There are two areas of apparent consensus between the Republicans and Democrats that appear to be forthcoming: assurance of insurance coverage for those individuals with preexisting conditions and the monitoring and regulation of pharmaceutical companies.
 
 One issue that has not been addressed by either party but is coming at us like a freight train is the fact that the Medicare system is expected to go broke in the year 2026, this as indicated by the Trustees of the Medicare Trust Fund, themselves. 
 
Having said that, it may be anticipated that Medicare will not be allowed to go broke. Baby boomers have a loud voice in American politics, bolstered by the power of the American Association of Retired Persons (AARP) which represents Americans over the age of 50. Individuals in Congress every so often mention the concept of reevaluating entitlements … the code word for Social Security and Medicare. But this is the third rail in American politics and would tend to haunt the House or Senate members who bring up the concept in earnest.
 
Given that cutting benefits of retirees or raising the age of eligibility will tend not to happen and given the fact that Medicare will not be allowed to go broke, there are only two variables left … increase taxes on the employed and self-employed population and/or cutting reimbursements to providers. Indeed, the trend has already occurred.
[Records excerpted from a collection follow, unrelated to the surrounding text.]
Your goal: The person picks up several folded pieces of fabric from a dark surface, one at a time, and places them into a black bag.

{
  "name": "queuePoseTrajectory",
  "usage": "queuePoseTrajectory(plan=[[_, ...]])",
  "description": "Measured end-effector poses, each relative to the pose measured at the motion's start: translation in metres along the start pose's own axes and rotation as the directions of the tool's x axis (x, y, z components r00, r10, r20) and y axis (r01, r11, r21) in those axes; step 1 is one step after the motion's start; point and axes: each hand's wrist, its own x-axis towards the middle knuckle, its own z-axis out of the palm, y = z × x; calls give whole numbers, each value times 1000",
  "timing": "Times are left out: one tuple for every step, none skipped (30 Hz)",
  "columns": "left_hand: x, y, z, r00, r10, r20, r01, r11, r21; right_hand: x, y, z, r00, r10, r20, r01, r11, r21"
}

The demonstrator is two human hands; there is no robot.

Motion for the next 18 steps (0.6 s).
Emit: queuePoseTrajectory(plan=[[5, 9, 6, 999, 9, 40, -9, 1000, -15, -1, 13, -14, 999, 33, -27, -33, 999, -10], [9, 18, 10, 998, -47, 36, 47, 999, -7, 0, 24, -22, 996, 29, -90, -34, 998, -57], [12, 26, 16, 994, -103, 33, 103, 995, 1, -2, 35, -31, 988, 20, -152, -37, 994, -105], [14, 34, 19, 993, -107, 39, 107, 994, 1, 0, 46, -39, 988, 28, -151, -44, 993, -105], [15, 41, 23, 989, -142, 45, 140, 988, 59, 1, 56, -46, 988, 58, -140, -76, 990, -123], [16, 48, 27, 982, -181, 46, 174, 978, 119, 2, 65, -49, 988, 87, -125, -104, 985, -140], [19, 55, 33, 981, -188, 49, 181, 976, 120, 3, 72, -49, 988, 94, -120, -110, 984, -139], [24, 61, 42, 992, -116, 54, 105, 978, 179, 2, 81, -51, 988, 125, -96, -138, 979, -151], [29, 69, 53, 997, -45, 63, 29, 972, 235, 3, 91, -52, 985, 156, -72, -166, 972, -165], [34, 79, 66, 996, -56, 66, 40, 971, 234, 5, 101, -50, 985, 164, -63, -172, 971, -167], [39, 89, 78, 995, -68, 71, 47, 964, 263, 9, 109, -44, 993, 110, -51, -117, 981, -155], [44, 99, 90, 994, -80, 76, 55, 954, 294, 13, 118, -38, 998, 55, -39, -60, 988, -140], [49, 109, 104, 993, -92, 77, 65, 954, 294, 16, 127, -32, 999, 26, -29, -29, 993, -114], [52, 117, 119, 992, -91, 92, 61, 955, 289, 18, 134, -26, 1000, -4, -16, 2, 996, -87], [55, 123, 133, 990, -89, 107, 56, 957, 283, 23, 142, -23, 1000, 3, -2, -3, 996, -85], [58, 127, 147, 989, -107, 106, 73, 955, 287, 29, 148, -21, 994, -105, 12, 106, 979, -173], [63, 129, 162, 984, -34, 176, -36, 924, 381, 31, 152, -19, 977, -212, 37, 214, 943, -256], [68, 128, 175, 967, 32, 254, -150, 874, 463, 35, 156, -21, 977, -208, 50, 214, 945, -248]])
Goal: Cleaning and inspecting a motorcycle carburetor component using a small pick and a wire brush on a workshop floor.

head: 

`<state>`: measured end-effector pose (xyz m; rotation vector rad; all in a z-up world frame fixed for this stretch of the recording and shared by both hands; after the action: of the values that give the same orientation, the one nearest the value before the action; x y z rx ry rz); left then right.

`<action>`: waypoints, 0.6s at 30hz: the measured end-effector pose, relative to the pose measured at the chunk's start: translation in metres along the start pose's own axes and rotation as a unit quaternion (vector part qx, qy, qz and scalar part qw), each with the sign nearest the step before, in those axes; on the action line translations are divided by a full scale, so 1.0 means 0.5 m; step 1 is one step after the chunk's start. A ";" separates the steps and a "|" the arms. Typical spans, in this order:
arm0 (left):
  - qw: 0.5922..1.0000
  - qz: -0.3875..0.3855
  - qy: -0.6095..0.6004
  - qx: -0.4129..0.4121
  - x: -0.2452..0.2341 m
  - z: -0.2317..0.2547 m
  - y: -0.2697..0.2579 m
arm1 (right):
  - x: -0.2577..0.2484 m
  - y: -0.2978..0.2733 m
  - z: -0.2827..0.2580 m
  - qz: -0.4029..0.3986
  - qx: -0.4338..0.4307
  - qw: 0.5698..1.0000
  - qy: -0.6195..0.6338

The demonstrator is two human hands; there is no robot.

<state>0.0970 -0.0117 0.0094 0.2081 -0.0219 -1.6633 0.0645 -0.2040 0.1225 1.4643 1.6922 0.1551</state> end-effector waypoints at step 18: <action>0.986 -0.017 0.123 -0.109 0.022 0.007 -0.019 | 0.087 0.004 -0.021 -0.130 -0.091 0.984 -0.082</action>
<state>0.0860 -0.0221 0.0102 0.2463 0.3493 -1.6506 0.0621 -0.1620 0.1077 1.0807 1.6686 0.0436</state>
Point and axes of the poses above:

Hospitals are operating on an average operating margin of under 2.8% and we may anticipate further reductions in reimbursements to hospitals systems. Physicians have seen reductions in reimbursement for clinical services under Medicare. For example, the conversion factor for calculating clinical services reimbursement for a Medicare patient is actually lower today than it was 10 years ago and more cutbacks may be expected in the future. One of the other hidden aspects is that Medicare is the major funder of residency training programs, a policy that began in 1965. There will be increased questioning as to whether Medicare is the appropriate source of funds given the need for CMS to control costs. The result would be costs of residency programs, absorbed by teaching hospitals, fewer residency programs, and a result in increased shortage of physicians. It should be noted that in the not too distant past, there were 133 residency positions for every 100 medical school graduates. Today there are fewer residency program openings than there are graduates from medical school.
 
So one can anticipate that issues that have been on the forefront of the health care debate, issues dealing with access and efficiency, will continue to be the subject of continued conversation and debate. Certain aspects are relatively certain, and other aspects are unclear in terms of outcome. Indeed we will continue to realize that, as per President Trump, “health care is complicated.”